The designers at Hush agreed, advising: 'Start with a bench providing a perch to change your footwear. In most designs, the top can be lifted up to provide storage; or create pull-out drawers for extra room. Place a row of hooks above the bench to provide somewhere to hang coats and hats.'
If you have room– and especially if you don't – tall built-in cupboards and shelves are always a great idea.
2. Make space for a sink – and dog shower
A sink is a must to clean any dirty footwear (or dogs!). 'A big deep sink is perfect for all the messy jobs, and make sure the taps are tall so you can fit buckets and watering cans under them to fill up,' advises Helen Parker, deVOL's Creative Director.
Installing a dog shower is an option more homeowners are taking up, Emma Sims-Hilditch of interior design agency Sims-Hilditch reveals in her feature for us on how to make a home pet friendly – and super stylish. If you are designing a mudroom and don't have a dog, we'd suggest installing some kind of shower attachment, even if only for the sink – may kitchen faucets have this option. Why? They are very useful for cleaning everything from boots to potatoes. And you never know, your children may persuade you to get that pup at some point.
3. Choose easy-clean flooring that doesn't show dirt
The mudroom is essentially where you clean off all the dirt and ready yourselves to head indoors for a nice hot chocolate. Remember to use practical flooring materials that are easy to clean; choose patterns, dark colors and natural stone, all of which will not only withstand the trials it will have to go under but will hide dirt, too, so you don't feel you have to clean constantly.
'A practical hardwearing floor is necessary, make sure it’s easy to clean and ready for muddy boots,' says Adrian. And deVOL's Helen Parker agrees, adding, 'Choose dark colors and a natural floor that will take knocks and hard wear without looking tatty very quickly.'
Hush's experts add: 'Natural stone flooring is the obvious choice for a boot room, but a stone-effect porcelain would work equally well.'
Want to elevate the room further? 'Consider underfloor heating,' says Adrian. 'After a cold walk in the rain the warmth under feet is an indulgence but it also aids drying wet boots, shoes or dogs!
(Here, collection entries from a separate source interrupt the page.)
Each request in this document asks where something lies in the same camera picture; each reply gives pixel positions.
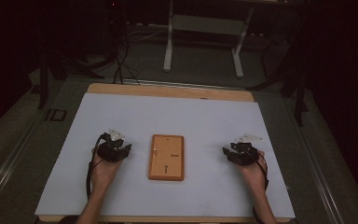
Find person's right hand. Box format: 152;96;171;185
238;150;269;194

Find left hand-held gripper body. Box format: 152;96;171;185
96;128;129;163

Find white metal desk frame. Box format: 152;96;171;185
162;0;256;79

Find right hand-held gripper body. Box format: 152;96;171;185
230;133;264;167

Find black metal stand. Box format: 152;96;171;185
36;36;106;110

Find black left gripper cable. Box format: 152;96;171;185
86;134;106;201

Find white table sheet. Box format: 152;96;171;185
34;92;296;219

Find metal floor rail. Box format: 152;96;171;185
0;119;41;216
287;92;346;224

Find person's left hand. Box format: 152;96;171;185
90;152;123;191

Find black floor cables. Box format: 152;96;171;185
110;27;142;86

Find wooden picture frame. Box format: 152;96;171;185
147;133;186;182

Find black tripod stand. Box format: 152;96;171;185
245;27;312;128

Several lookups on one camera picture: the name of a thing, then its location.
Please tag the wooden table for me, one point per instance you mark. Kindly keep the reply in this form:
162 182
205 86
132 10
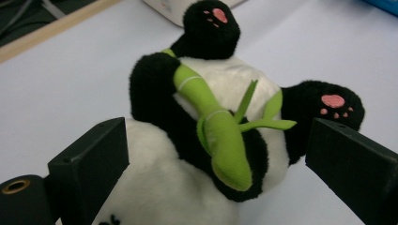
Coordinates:
47 31

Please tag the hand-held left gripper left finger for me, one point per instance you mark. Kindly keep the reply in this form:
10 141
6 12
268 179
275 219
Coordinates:
87 168

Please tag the panda plush toy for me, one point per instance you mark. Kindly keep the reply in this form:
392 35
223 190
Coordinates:
225 78

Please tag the blue wet wipes pack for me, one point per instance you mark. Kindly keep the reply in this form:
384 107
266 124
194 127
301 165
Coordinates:
385 4

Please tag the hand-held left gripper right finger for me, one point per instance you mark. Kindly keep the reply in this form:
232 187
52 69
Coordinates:
353 168

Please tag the white plastic storage box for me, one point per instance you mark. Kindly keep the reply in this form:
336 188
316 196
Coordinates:
165 9

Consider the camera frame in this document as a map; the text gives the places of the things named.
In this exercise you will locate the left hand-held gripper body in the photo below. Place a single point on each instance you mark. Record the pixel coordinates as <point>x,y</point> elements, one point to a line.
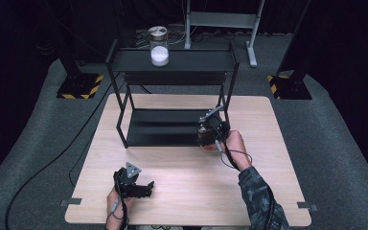
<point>128,182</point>

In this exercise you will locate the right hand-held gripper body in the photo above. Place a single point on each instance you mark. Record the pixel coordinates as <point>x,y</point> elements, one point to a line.
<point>215,126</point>

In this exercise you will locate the glass jar with brown contents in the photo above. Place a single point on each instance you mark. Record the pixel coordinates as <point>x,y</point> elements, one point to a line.
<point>209,148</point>

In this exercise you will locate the black metal shelf rack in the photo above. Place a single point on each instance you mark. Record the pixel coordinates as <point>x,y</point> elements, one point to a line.
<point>172,60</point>

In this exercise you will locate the glass jar with white powder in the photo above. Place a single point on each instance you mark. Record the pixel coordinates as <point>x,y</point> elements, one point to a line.
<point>159,54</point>

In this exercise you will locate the person's left hand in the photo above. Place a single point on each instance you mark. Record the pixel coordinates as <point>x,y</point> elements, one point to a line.
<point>115,207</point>

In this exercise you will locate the person's right hand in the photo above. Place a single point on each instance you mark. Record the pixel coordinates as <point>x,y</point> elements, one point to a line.
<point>236,147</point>

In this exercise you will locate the black stand with striped base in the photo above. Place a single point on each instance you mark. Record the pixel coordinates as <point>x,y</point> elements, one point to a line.
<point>289,87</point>
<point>80,86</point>

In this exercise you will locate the grey metal stand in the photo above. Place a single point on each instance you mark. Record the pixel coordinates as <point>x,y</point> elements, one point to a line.
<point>223,19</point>

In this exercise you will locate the grey table edge bracket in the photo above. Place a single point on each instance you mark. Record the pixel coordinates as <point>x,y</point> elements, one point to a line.
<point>71,202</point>
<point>307,206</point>

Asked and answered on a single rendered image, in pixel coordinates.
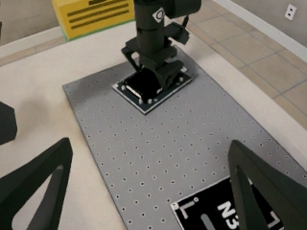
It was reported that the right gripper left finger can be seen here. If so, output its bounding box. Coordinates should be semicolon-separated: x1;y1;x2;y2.
0;137;73;230

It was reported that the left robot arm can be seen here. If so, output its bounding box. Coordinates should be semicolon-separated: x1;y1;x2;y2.
133;0;201;45

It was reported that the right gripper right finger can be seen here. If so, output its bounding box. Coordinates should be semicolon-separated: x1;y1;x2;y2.
227;139;307;230

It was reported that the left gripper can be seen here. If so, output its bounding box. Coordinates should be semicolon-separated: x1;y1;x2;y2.
121;21;190;91
4. Ensure the lighting is practical
Keep cabinetry and color schemes light and bright, particularly if you're working with a small space. Amber Greenman, Home Designer at Neptune Bath, says: 'You can make a huge difference to your utility room by considering color and lighting, and as it is often a smaller room, the more light the better.'
5. Pick the perfect location for the mudroom
It might seem obvious, but the mudroom should be situated next to the garden if at all possible. 'Have the room located directly to the outside, to avoid muddy boots and gardening equipment being traipsed through your house,' says Helen.